Selama pandemi, kondisi dan masa depan pulau ini terlihat semakin suram. Wisatawan tak datang. Itu berarti lapangan pekerjaan dan pendapatan berkurang.

Untunglah separuh penduduk desa berprofesi sebagai aparat desa, guru, dan pegawai negeri sipil. Mereka masih mendapat gaji dari pemerintah. 

Namun kantor desa terus mengalami krisis tenaga kerja. Padahal pemerintah kota telah meminta staf baru untuk tahun fiskal depan.

Masalahnya hanya beberapa pelamar saja yang datang, demikian seperti disampaikan perwakilan Aogashima yang dilansir dari Asahi Shimbun.

Secara tradisional, memang tidak ada industri yang produktif di Aogashima. Para pekerja konstruksi umumnya terlibat dalam proyek pekerjaan umum.

Menurut perkiraan National Institute of Population and Social Security Research, populasi Aogashima akan turun menjadi 104 dalam 25 tahun.

 “Pemerintah kota mungkin tidak dapat mempertahankan keberadaan komunitas dan yang dapat kami lakukan setidaknya meminta proyek pekerjaan umum untuk dapat dikerjakan sejumlah orang yang tinggal di sini.”kata Toshiyuki Kikuchi, 61, yang menjabat sebagai ketua dewan desa Aogashima.

Sementara itu Arisa Yamada, 58, presiden  produser garam Aogashima Salt Factory Co., tengah berusaha keras melakukan diversifikasi usaha dengan membuat makanan khas lokal dengan merek Hingya no Shio.

Peruahaan masih memproduksi garam demi merespons permintaan yang naik dalam 4 tahun terakhir. Garam perusahaan dihasilkan dengan mengkristalisasi air laut yang dipompa dari arus Kuroshio di Jepang dengan memanfaatkan panas terestrial yang berasal dari fumarol (lubang di dalam kerak bumi) vulkanik Hingya.

Proses memproduksi garam ini membutuhkan waktu dua minggu karena diolah dengan baik. Untuk itu dierlukan tenaga yang memadai. Apalagi sejak 4 tahun terakhir, permintaan melonjak sehingga pabrik garam perlu mendatangkan tenaga dari luar. 

Mikiya Tanaka, 22, seorang mahasiswa dari Kita-Kyushu, terpaksa membatalkan rencananya belajar ke China saat pandemi virus Corona baru merebak.

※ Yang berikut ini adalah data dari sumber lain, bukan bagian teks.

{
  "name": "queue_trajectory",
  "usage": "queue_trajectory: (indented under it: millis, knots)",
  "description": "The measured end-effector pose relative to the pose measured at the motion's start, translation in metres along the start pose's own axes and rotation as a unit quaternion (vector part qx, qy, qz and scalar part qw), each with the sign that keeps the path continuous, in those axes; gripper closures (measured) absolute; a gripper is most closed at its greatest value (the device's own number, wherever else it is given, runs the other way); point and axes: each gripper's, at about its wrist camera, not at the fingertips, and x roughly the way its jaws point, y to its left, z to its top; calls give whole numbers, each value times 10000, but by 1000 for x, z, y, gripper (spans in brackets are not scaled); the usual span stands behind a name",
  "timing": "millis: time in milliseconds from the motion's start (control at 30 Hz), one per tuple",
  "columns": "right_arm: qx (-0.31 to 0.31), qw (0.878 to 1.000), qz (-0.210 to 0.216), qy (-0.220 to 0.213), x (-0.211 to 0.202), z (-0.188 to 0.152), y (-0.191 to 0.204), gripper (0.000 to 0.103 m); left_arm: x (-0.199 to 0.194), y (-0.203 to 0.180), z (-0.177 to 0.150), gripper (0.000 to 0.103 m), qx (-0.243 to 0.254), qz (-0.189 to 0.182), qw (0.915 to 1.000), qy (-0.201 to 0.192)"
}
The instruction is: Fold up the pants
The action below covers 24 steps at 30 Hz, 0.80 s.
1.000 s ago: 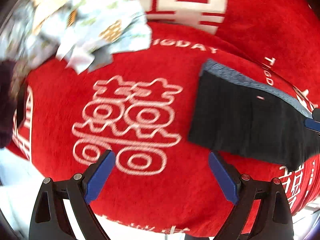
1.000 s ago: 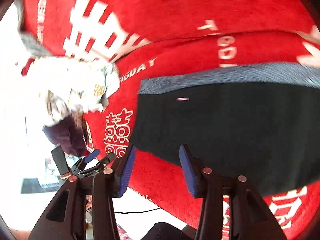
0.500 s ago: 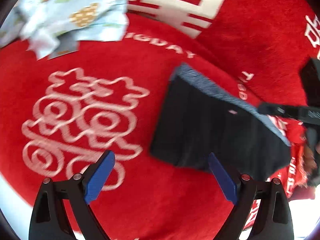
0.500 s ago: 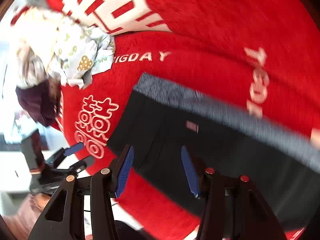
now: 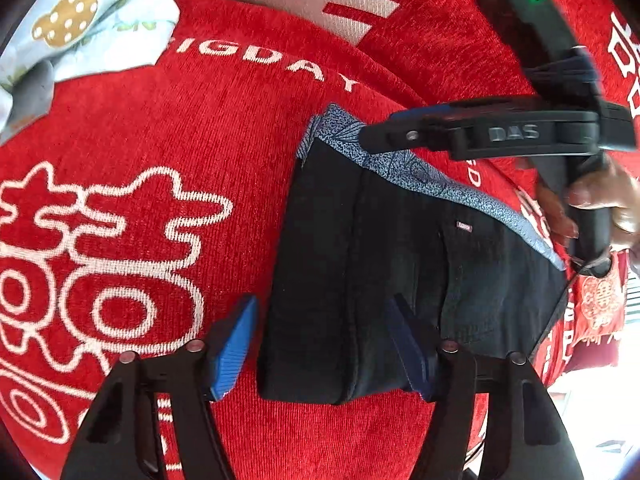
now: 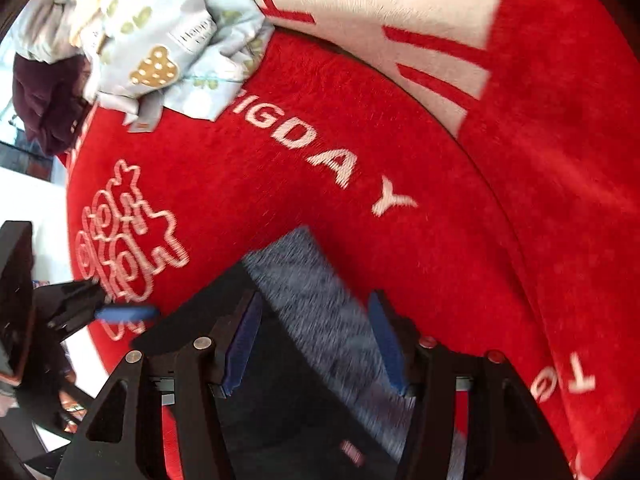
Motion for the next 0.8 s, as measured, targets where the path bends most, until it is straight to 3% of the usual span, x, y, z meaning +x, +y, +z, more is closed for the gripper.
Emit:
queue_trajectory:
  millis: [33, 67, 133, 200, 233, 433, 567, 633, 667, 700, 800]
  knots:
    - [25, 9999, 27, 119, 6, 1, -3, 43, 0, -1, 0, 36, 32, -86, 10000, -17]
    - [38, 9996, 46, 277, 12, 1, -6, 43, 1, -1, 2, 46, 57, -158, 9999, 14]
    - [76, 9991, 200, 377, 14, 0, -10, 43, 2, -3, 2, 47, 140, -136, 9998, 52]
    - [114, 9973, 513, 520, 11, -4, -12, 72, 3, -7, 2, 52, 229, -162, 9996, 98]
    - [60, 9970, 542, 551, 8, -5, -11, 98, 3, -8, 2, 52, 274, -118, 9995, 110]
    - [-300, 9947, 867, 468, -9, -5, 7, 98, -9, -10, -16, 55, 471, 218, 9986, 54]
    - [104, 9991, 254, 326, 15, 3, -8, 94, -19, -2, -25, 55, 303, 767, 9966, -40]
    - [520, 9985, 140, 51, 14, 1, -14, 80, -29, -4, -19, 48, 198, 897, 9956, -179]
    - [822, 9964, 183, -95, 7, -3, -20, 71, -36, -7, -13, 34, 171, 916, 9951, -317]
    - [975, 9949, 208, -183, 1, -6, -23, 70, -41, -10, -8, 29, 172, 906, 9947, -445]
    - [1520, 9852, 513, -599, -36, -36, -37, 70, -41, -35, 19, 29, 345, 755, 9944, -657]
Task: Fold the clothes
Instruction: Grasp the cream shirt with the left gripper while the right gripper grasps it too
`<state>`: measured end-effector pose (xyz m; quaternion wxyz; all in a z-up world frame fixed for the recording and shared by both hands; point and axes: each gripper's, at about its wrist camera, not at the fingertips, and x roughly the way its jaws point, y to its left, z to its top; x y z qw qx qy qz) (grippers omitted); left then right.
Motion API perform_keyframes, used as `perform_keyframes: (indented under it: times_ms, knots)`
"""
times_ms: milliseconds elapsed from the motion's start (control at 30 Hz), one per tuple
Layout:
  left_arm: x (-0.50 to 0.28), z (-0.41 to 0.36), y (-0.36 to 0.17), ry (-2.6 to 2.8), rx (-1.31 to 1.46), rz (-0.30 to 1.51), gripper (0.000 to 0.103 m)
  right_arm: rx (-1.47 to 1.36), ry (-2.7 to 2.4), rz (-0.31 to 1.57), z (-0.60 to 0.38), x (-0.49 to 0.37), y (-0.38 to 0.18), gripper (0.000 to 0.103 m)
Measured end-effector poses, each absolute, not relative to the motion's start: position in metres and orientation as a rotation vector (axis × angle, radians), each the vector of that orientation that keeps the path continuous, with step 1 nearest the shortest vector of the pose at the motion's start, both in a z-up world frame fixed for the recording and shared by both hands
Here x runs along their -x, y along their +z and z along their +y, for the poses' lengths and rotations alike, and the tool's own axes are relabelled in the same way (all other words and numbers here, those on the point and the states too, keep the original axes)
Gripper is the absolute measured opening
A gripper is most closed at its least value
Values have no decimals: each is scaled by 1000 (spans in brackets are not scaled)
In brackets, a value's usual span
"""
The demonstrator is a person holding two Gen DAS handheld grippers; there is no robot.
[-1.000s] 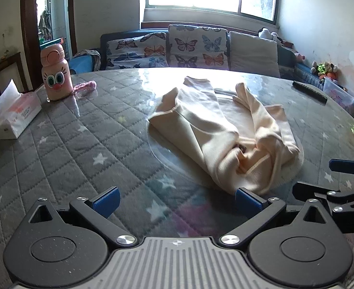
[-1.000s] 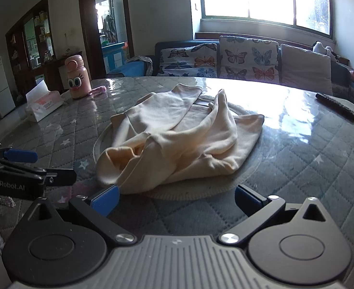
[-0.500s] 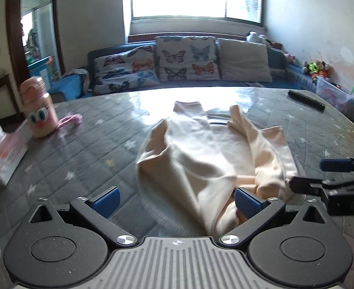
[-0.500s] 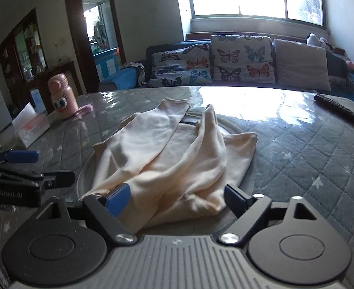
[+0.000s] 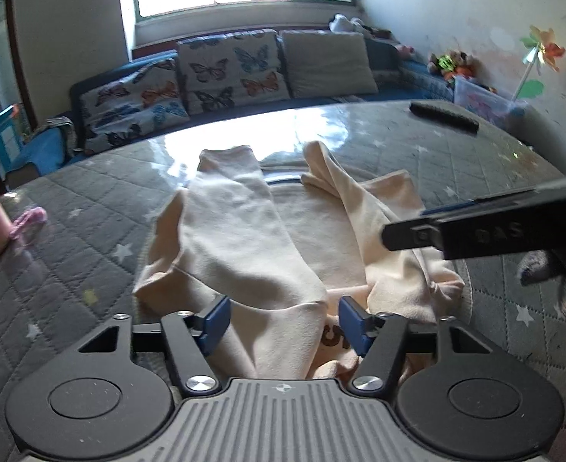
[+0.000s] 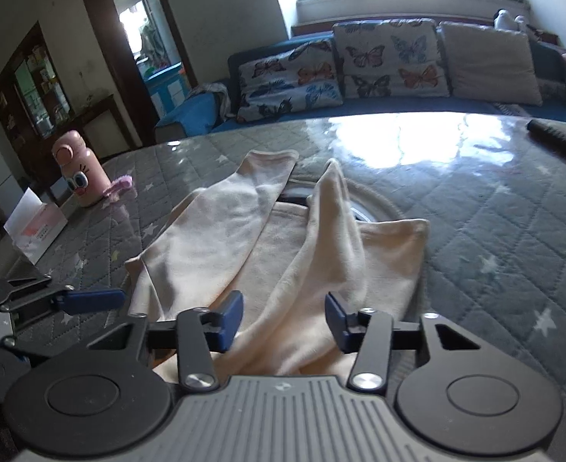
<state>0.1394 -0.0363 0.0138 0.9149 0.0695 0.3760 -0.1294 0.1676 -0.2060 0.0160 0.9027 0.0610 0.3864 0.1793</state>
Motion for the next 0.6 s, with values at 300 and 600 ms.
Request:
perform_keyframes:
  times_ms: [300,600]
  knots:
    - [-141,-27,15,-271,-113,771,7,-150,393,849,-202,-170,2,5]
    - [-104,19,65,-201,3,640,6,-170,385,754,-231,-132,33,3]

Ia pun memutuskan untuk bekerja di perusahaan tersebut selama empat bulan hingga musim semi mendatang untuk. Itulah pengalaman berharga yang hanya dapat diperolehnya di sini.

Mikiya adalah anomali. Jarang ada anak muda yang mau datang ke Aogashima untuk bekerja. Beruntung pulau yang dikelilingi tebing sehinga nampak berbentuk mangkuk besar ini sedang menjadi sorotan global.

Salah satu tanda harapan yang mungkin adalah bahwa struktur kaldera ganda Aogashima sedang menjadi sorotan global.

Fitur geologis yang unik ini oleh organisasi nonpemerintah AS pada tahun 2014 dimasukkan dalam daftar 13 pemandangan paling menakjubkan di dunia. Aogashima menjadi satu-satunya destinasi di Jepang yang masuk dalam daftar itu.

Smithsonian Institution yang berbasis di AS pada tahun 2016 menggambarkan Aogashima sebagai “kota Jepang yang mengantuk yang dibangun di dalam gunung berapi aktif”. Pernyataan ini telah mendorong orang untuk masuk dan melongoknya.